En este contexto, el urbanista radical norteamericano Mike Davis sostiene en su libro Ecology of fear. Los Angeles and the imagination of disaster (1998), en el que se suman el milenarismo marxista y un ecologismo apocalíptico, que en un contexto como el californiano, con una sociedad opulenta asentada sobre una falla tectónica, sólo puede haber una revolución social si hay un cataclismo ecológico.

También la comunidad científica internacional, y en el contexto catalán el Grup de Científics i Tècnics per un Futur no Nuclear, avisa constantemente sobre los efectos del calentamiento global: tornados, inundaciones, olas de calor... Y el sociólogo Ernest García explica que encuestas recientes demuestran una fuerte dualización de la sociedad valenciana, que podemos considerar similar a la catalana: crecen y son cada vez más activas unas minorías concienciadas, ecologistas y antiglobalización, y al mismo tiempo aumentan el consumismo y la despreocupación de la mayor parte de una sociedad que sólo cree en la circulación delirante de dinero.

La clases pudientes viven en sus burbujas: su modo de vida se basa en pensar que las crisis son para los otros, que las catástrofes sólo suceden a los desheredados.

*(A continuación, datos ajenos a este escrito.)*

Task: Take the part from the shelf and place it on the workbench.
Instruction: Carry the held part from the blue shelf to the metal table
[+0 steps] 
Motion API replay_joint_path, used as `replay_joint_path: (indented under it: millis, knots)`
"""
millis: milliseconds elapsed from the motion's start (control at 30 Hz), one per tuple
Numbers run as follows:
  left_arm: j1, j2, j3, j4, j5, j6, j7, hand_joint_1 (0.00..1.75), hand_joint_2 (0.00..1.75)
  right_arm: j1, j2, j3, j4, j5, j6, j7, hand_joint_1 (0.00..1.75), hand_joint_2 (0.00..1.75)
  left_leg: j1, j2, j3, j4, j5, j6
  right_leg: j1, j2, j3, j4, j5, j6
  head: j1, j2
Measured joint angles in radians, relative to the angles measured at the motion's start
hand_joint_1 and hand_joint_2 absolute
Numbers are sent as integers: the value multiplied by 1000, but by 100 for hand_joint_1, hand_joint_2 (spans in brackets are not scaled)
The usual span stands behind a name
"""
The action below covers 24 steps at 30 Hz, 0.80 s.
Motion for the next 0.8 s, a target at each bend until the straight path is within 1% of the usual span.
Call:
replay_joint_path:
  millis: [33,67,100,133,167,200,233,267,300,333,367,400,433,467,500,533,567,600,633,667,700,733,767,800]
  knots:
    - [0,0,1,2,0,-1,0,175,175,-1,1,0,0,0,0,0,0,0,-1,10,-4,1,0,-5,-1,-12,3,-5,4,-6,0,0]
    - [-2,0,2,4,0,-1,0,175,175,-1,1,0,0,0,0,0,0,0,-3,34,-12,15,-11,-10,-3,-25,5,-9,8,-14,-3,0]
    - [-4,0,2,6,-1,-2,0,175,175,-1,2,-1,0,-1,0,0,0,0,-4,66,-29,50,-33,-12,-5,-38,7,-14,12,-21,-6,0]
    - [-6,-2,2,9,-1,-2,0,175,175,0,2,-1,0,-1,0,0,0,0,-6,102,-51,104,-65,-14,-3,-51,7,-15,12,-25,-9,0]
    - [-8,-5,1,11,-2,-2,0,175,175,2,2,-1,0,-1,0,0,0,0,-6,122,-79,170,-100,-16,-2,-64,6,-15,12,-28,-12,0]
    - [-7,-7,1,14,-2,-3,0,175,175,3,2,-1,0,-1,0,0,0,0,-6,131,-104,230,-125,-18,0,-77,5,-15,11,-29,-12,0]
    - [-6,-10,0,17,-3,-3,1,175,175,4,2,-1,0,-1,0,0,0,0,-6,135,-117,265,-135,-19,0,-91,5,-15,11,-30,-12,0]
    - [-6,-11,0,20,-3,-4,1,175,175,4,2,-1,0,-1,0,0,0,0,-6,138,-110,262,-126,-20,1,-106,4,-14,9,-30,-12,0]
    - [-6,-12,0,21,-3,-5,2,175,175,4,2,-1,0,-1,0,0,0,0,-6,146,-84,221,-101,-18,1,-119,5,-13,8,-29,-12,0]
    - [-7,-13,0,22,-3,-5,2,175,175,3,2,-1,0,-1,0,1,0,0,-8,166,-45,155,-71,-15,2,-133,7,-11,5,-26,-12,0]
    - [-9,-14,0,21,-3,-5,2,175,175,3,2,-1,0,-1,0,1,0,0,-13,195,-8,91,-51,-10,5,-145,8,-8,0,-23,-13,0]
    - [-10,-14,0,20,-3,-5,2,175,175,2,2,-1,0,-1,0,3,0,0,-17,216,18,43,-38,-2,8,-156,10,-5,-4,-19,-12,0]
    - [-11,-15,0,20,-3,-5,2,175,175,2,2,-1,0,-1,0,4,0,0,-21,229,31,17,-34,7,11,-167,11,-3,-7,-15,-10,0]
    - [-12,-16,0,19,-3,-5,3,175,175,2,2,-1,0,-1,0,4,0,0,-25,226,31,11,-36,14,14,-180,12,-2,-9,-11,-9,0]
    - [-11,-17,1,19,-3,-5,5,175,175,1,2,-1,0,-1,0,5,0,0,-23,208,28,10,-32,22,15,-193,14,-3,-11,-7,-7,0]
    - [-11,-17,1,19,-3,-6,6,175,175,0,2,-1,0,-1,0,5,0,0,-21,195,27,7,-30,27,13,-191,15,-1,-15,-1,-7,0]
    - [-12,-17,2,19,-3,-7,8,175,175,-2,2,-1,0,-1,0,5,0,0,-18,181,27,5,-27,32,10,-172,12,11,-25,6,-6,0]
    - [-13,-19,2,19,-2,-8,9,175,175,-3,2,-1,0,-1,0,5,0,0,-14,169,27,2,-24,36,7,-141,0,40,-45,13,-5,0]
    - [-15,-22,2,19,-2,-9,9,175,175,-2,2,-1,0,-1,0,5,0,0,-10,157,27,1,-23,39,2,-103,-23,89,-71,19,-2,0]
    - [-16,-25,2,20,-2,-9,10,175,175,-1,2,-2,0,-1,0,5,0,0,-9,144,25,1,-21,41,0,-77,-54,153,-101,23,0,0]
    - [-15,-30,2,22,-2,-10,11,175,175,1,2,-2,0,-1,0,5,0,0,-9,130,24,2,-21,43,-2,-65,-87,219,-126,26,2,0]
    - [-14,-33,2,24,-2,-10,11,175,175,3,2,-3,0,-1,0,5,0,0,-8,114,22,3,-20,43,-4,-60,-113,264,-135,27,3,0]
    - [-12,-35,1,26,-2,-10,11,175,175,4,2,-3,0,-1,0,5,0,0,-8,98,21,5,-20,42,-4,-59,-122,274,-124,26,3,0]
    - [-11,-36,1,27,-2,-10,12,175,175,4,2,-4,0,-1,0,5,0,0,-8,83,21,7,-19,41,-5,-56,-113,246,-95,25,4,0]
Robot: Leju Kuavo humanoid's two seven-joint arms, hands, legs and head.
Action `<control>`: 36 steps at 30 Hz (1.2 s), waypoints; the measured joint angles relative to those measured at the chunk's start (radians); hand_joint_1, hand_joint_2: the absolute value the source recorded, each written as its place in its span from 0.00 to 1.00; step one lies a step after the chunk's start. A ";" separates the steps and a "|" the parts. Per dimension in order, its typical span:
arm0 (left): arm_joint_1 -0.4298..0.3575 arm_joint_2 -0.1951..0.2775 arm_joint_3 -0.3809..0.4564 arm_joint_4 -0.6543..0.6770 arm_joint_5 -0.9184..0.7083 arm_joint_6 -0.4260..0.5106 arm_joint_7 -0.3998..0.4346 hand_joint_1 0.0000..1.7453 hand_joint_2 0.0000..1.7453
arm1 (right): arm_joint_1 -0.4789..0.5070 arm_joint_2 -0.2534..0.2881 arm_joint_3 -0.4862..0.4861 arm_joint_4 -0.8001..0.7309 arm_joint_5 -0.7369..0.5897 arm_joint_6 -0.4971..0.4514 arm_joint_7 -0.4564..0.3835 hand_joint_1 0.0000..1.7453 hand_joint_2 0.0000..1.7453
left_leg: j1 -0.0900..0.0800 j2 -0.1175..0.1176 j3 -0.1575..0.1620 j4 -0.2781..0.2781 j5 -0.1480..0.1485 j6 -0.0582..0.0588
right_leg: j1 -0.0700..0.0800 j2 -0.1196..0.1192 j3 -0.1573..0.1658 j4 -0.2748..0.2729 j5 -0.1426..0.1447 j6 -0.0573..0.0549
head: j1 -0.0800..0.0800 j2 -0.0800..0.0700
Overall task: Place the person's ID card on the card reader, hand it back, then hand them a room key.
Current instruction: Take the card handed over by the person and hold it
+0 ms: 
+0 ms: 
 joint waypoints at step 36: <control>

Se piensa que siempre quedarán barrios cerrados, fortalezas de lujo y centros comerciales con aireacondicionado donde guarecerse consumiendo, pero no se dan cuenta de la proximidad a la miseria y la contaminación en el Tercer Mundo, de que el límite entre áreas ricas y pobres es una frontera muy frágil y caliente, de que en el mundo post-Chernóbil la ruina económica y el accidente total acechan a todos por igual.

No hay soluciones mágicas, pero seguro que uno de los procesos clave es la concienciación del mundo empresarial y técnico con relación a un desarrollo sostenible, algo que empieza a tener manifiestos, desde la Carta de las Empresas para un Desarrollo Sostenible (1990) hasta la Declaración de Barcelona sobre Edificación Sostenible, promovida por el Consejo Superior de los Colegios de Arquitectos de España (2003) y que empieza a agruparse en organizaciones como el Ecoforo Civil Europeo (con sede en Madrid y Barcelona) y Construcción Verde España (con sede en Madrid).

El siglo XX tuvo el aviso del Titanic, pero no se oyó hasta la implosión de los campos de concentración nazi. El siglo XXI tiene el de Chernóbil y de tantas catástrofes naturales y artificiales que aumentan progresivamente, pero se nos pretende amnésicos, se cuenta con que siempre habrá bomberos heroicos dispuestos a apagar fuegos y a sacrificar sus vidas para cubrir de olvido los ignominiosos errores de los gobernantes. Y ésta es la esencia de nuestro mundo post-Chernóbil: poder saber que esta sociedad tardocapitalista conduce a la destrucción y al abismo, pero no adoptar medidas para evitarlo y para crear nuevos sistemas económicos, sociales y energéticos; convivir explícitamente con el accidente, pero preferir esconder la cabeza y retrasar un cambio imprescindible. A pesar de los avisos, la capacidad de reacción sigue siendo poca en nuestra era con síndrome post-Chernóbil: preferimos olvidar tomando el narcótico efímero del consumo.

Josep Maria Montaner es catedrático de la ETSAB-UPC.